Your bank also may not be able to determine that the check is fraudulent even if you deposit it in person. Rather, your bank may learn of the problem only when the check is returned unpaid by the other bank – which may take a couple weeks or more. Once the item has been returned unpaid, your bank, generally, will reverse the deposit to your account and collect the amount of the deposit from you.
What steps should you take to protect yourself from becoming a victim of fraudulent cashier’s check scams?
- Know who you’re dealing with … or find out. Verify as much information as possible, even if it means having to wait a day or so to make the sale. Scammers often deal on weekends when banks are closed, so be prepared to lose this sale. It’s better than losing your money.
- Never accept a check for more than the purchase price. Why would this buyer be so willing to trust you anyway?
- Never call the bank’s phone number that’s listed on the check – look it up online instead. That number probably goes to one of the scam artist’s associates.
- If possible, call the bank listed on the check and verify its legitimacy.
- Consider using a reputable escrow agent or an online payment system for Internet sales.
- Be very suspicious if someone wants you to wire money.
- Reject any “prizes” you have to pay for.
- Demand cash as payment.
If you’ve become a victim of cashier’s check fraud
What are your rights?
If you find yourself in this situation, you ordinarily would have a remedy against the person who wrote the check. However, you will have great difficulty pursuing any remedy against these scammers, especially if they reside in a foreign country or have disguised their identities.
In addition to contacting the appropriate banks, there are others whom you also should notify if you receive a counterfeit item. They include:
- Scams, generally–Federal Trade Commission (FTC): by telephone at 1-877-FTC-HELP or file an electronic complaint via their Internet site at www.ftc.gov.

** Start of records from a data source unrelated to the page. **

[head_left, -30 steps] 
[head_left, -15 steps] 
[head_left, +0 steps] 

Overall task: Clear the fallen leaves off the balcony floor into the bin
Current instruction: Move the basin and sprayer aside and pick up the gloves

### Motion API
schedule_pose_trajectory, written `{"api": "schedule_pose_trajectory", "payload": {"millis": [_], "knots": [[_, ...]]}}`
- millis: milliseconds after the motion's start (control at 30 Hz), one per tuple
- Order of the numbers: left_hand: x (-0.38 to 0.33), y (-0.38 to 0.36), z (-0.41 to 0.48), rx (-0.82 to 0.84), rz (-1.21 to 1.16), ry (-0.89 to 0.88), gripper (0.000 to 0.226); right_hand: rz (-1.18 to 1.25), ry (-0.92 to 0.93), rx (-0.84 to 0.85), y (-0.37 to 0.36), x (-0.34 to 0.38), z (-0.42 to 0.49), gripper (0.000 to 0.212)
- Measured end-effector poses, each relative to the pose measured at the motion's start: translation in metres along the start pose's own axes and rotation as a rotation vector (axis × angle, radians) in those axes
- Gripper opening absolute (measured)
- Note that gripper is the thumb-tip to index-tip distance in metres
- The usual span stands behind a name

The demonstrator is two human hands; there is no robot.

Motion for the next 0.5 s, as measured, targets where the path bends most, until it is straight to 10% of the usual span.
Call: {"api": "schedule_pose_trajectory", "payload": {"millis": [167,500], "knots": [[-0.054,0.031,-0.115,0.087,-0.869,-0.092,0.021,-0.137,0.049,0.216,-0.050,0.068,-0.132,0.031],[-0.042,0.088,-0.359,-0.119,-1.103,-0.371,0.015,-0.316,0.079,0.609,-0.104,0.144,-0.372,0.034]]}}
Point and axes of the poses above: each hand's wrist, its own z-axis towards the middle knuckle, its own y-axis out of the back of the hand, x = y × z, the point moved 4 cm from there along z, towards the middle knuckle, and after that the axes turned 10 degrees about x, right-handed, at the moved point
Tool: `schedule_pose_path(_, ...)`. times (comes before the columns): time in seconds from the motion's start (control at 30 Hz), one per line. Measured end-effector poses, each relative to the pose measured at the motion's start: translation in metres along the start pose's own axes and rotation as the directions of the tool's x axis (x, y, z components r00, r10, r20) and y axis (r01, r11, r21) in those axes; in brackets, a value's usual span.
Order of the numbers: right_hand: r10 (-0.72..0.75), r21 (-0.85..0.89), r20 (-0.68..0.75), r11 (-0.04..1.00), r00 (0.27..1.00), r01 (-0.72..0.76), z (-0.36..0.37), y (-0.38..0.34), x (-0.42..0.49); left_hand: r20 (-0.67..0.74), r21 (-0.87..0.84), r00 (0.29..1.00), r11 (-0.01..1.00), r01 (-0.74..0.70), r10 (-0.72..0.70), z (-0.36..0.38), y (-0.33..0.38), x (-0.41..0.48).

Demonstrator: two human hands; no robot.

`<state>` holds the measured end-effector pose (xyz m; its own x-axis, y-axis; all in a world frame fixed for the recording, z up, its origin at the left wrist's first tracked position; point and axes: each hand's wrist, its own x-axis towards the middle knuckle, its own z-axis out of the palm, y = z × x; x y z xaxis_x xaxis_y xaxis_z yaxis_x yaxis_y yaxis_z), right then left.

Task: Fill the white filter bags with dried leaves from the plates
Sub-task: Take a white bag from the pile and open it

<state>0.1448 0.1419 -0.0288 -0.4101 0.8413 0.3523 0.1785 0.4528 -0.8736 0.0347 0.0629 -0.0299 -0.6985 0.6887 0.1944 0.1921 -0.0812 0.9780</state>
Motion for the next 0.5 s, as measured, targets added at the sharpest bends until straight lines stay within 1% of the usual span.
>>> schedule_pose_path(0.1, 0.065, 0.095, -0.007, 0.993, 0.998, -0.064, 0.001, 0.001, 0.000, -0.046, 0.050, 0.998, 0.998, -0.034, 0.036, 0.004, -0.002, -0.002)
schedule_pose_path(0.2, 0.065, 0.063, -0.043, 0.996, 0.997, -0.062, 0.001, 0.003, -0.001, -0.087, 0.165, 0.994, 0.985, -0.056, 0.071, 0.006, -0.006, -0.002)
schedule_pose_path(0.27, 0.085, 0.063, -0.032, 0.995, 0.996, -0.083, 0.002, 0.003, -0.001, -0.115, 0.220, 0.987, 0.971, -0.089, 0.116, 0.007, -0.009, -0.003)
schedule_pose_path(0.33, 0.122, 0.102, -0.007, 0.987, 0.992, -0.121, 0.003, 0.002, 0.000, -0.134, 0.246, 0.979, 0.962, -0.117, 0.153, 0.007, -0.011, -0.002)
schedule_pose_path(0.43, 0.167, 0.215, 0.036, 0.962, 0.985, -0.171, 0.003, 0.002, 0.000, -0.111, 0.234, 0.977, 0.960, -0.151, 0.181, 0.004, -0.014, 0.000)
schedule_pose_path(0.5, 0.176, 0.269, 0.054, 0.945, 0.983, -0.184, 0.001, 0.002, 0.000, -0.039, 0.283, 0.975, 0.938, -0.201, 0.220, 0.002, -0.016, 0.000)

- Internet-based scams–Federal Bureau of Investigation (FBI) Internet Fraud Complaint Center: www.ic3.gov.
- Mail-based scams–U.S. Postal Inspector Service: by telephone at 1-888-877-7644, by mail at U.S. Postal Inspection Service, Office of Inspector General, Operations Support Group, 222 S. Riverside Plaza, Suite 1250, Chicago, IL 60606-6100 or file a complaint online by going to the Mail Fraud Complaint page on their website.
Scams also may involve other types of checks. For example, the fraudulent check may appear to be written on the account of a real person or company or be written on an account that contains insufficient funds to cover the check. Other scams involve fraudulent postal service money orders or fraudulent money orders that appear to have been issued by a bank.